• _Instructions to follow_
Which of the lines in the listing that follows hold "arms"? Pull each one out.

• _Given data_
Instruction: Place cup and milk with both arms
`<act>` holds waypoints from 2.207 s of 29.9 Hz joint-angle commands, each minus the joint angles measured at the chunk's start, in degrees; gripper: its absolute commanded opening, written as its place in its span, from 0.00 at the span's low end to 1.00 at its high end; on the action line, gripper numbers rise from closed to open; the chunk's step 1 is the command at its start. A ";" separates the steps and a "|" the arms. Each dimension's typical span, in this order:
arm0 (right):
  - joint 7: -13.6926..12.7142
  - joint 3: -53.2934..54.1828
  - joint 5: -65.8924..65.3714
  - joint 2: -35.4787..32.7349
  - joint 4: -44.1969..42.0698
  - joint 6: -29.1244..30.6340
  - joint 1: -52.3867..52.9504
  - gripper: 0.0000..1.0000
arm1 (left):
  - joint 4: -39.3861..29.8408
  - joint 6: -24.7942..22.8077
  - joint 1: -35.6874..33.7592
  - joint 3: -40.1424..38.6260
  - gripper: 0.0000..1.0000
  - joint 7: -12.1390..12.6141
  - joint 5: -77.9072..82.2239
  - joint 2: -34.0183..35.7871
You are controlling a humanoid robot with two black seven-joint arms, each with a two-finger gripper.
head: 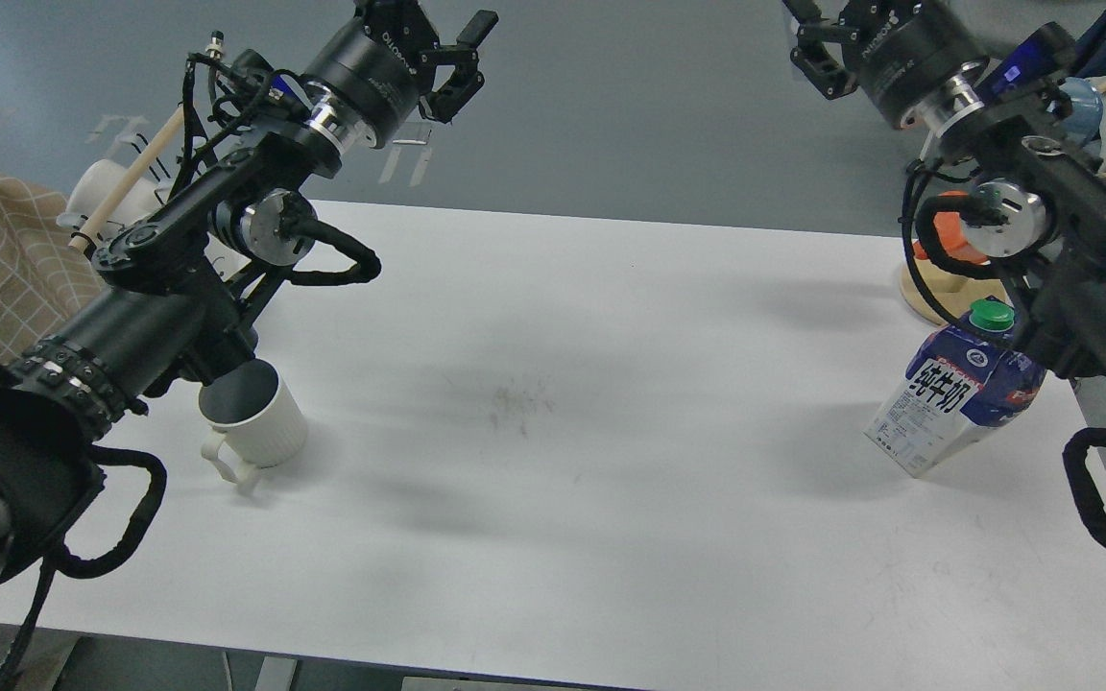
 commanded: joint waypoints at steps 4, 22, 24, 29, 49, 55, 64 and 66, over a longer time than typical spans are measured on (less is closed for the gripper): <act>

• _Response_
Instruction: Place cup and milk with both arms
`<act>` holds waypoints from 2.207 s of 29.9 Hz joint-angle commands, each minus the joint angles measured at the chunk's start, in degrees; gripper: its absolute commanded opening, written as its place in its span, from 0.00 at the span's low end to 1.00 at its high end; on the action line, gripper numbers rise from closed to open; the chunk's step 1 is the command at its start. A ";" separates the steps and a "|" the arms. Each dimension's typical span, in this order:
You are controlling a humanoid robot with two black seven-joint arms, each with a two-finger gripper.

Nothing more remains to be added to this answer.